**Exercise directions**
Search the entries below for the word "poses" and copy every line where it appears.

**Recorded information**

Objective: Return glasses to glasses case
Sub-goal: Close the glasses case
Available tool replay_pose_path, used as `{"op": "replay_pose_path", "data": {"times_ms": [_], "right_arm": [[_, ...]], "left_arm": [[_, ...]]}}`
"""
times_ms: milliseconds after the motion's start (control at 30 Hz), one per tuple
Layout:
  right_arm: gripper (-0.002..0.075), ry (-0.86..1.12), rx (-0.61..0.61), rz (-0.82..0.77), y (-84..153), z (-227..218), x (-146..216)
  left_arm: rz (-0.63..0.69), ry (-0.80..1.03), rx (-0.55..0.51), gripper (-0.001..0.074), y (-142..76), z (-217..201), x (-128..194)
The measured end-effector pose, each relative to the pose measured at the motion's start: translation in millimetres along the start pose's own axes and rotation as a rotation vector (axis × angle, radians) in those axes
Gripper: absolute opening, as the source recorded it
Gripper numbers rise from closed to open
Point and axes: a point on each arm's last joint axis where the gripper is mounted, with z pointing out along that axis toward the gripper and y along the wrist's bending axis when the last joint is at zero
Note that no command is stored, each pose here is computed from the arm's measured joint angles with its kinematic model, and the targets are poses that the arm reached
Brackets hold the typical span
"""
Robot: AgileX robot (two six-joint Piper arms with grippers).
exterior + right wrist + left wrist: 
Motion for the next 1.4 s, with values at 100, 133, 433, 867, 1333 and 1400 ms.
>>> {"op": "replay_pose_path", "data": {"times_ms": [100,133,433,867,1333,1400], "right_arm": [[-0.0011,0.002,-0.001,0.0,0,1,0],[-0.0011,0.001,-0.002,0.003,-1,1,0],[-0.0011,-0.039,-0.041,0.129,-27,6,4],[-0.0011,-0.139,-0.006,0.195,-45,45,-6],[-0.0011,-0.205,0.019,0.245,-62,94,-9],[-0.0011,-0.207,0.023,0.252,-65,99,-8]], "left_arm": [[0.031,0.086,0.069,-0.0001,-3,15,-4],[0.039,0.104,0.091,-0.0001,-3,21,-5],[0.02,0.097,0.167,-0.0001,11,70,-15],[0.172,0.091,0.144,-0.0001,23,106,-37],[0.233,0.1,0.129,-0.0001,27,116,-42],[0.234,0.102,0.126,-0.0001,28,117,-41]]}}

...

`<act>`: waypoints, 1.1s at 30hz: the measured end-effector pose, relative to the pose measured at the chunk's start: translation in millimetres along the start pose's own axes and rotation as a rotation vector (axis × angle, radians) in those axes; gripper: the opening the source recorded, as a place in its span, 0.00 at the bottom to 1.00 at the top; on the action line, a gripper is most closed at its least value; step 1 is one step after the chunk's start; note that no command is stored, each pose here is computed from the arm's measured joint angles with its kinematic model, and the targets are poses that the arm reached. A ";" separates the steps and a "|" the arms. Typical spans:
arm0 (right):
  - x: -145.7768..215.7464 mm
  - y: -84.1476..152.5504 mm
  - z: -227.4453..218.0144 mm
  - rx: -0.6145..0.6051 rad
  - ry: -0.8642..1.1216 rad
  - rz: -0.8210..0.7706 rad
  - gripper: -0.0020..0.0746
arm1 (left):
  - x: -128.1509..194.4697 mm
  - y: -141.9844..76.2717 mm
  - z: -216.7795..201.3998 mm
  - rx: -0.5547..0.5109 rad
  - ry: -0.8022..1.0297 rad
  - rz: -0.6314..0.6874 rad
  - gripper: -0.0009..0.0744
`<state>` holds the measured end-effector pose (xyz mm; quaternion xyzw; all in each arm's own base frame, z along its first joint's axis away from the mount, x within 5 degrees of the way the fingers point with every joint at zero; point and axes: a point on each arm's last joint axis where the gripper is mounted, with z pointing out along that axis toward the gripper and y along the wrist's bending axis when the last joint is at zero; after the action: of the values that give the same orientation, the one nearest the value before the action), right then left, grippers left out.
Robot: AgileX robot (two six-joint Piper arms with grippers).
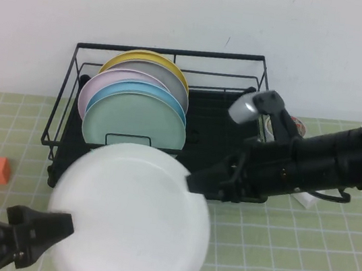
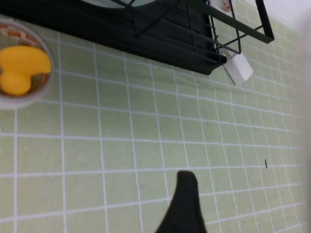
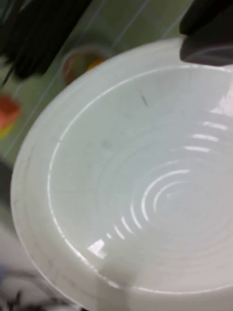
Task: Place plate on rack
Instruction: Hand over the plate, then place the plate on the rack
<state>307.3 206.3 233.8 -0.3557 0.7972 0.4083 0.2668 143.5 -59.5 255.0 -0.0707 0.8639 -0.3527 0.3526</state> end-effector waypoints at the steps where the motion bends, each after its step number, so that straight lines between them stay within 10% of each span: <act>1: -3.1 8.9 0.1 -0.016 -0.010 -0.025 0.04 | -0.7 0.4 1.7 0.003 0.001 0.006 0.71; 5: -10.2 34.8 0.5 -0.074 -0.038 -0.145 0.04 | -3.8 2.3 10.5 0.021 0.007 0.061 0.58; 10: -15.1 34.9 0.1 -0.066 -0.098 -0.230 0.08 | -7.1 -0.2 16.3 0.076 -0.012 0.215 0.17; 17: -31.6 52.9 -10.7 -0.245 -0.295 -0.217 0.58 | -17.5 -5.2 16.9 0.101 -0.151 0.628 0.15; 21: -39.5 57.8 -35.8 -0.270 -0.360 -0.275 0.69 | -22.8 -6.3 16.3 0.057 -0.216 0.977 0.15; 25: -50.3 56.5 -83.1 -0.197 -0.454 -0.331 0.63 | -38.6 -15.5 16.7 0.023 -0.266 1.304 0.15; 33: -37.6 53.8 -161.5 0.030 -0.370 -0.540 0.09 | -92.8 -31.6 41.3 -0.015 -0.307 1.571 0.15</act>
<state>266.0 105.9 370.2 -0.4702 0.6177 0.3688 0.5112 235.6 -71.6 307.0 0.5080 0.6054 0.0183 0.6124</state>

**Answer to the exercise**
Note that no command is stored, each pose here is computed from the arm's measured joint angles with its kinematic model, and the targets are poses that the arm reached
`<act>`: waypoints, 1.1s at 30hz: the measured end-effector pose, relative to the pose measured at the chunk's start: translation in millimetres along the start pose's own axes and rotation as a rotation vector (axis × angle, radians) in those axes; gripper: the opening the source recorded, as a place in its span, 0.00 at the bottom to 1.00 at the top; on the action line, a gripper is most closed at its least value; step 1 is one step after the chunk's start; note that no command is stored, each pose here is computed from the arm's measured joint angles with its kinematic model, and the targets are poses that the arm reached. A ";" separates the steps and a "|" the arms. Typical spans:

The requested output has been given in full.